The occurrence of aberrant functional connectivity in the neuronal circuit is one of the integrative theories of the etiology of schizophrenia. Previous studies have reported that the protein and mRNA levels of the synapsin 2 (SYN2) and complexin 2 (CPLX2) genes were decreased in patients with schizophrenia. Synapsin 2 and complexin 2 are involved in synaptogenesis and the modulation of neurotransmitter release. This report presents a study of the association of polymorphisms of SYN2 and CPLX2 with schizophrenia in the Korean population.


Six single nucleotide polymorphisms (SNPs) and one 5-bp insertion/deletion in SYN2 and five SNPs in CPLX2 were genotyped in 154 Korean patients with schizophrenia and 133 control patients using direct sequencing or restriction fragment length polymorphism analysis. An intermarker linkage disequilibrium map was constructed for each gene.
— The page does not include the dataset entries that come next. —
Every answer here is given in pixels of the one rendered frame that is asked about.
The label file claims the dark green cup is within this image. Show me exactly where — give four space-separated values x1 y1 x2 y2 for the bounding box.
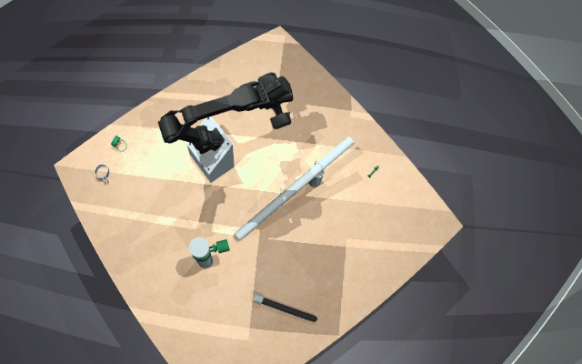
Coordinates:
192 239 230 262

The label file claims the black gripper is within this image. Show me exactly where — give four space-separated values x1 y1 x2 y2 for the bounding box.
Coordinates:
258 72 291 129

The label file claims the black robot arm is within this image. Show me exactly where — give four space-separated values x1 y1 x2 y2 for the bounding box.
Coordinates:
158 76 294 154
Although there was no significant difference in the genotypic distributions and allelic frequencies of either SYN2 or CPLX2 polymorphisms between the schizophrenia and control groups, the two-way haplotype analyses revealed significant associations with the disease (P < 0.05 after Bonferroni correction). The three-way haplotype analyses also revealed a significant association of SYN2 with schizophrenia (P < 0.001 after Bonferroni correction).


These results suggest that both SYN2 and CPLX2 may confer susceptibility to schizophrenia in the Korean population.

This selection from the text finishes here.